The question for the developer day: “why have you seemingly specifically targeted and degraded the quality of the 3.5-turbo models so they can’t follow sophisticated system instructions any more? Is it specifically so that each single feature for which ChatGPT Plus requires GPT-4 can no longer be easily replicated by developers using a competent GPT-3.5? When do you expect to apologize, recant, and give back a checkpoint model actually from June?”
Ok. I also build&inject my own typescript definitions, but I get properly formatted function calls back from the model…
I’m also a bit confused because you showed what looks like a proper response (?)
It also just occurred to me that I can simply add an extra property to all my functions like a “message_to_user_before_function_execute” type string~ (though that wouldn’t emulate chatgpt’s behaviour perfectly)
Use streaming and you will find that sometimes GPT responds with both assistant content and function_call in the same request. You could probably prompt engineer it into doing so more consistently with some clever system messages but I see this happen somewhat arbitrarily. Of course, once you get the function_call and process it then it requires another request to pump in the output and get the final responses.

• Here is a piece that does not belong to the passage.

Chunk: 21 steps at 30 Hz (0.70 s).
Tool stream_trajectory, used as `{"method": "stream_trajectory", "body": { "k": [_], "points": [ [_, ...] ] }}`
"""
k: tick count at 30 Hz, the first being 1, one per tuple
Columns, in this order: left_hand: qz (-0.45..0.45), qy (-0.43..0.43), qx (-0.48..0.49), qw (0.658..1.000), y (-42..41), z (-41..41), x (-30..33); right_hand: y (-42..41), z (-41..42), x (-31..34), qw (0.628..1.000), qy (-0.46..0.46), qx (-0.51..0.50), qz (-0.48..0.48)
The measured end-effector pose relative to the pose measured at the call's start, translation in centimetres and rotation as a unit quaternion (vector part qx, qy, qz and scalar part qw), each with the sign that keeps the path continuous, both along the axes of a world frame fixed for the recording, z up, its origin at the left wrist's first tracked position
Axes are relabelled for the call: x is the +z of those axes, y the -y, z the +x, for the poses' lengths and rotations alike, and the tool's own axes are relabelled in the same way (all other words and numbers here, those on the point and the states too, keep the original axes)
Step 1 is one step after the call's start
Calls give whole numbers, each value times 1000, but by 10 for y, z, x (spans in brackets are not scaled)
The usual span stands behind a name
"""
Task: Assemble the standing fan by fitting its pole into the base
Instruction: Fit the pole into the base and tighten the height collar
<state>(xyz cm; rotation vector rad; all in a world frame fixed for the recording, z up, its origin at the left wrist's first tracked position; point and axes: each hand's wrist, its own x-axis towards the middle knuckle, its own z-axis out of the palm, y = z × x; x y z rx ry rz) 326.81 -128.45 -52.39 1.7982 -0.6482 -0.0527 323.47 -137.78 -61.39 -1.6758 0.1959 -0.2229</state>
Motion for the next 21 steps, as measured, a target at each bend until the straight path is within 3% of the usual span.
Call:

Wait, this really confuses me, because I had thought this to be true and it was you who showed me it wasn’t here. Did something change or am I misunderstanding?
My original point was that the current generation of LLM’s take tokens as input and generate tokens as output, they do not perform classical computational logic on the input, it’s not a traditional programming language, and if you primarily consider the output to be be words then you have a better understanding of what’s going on. Functions formalise this output to be in JSON format, but it’s output generated by an language model and not a compiler.
My point is that this does not appear to be disabled in the API, and that you even showed in the other thread I linked to how both a function call response and a text response can be returned together. Not sure what I’m missing here.
I think you may have confused me with someone else, I checked the link you provided and at no point do I demonstrate obtaining both function calls and text.
There are some non standard specific prompts that mess with standard functionality to achieve both, but they are not approved, supported or recommended.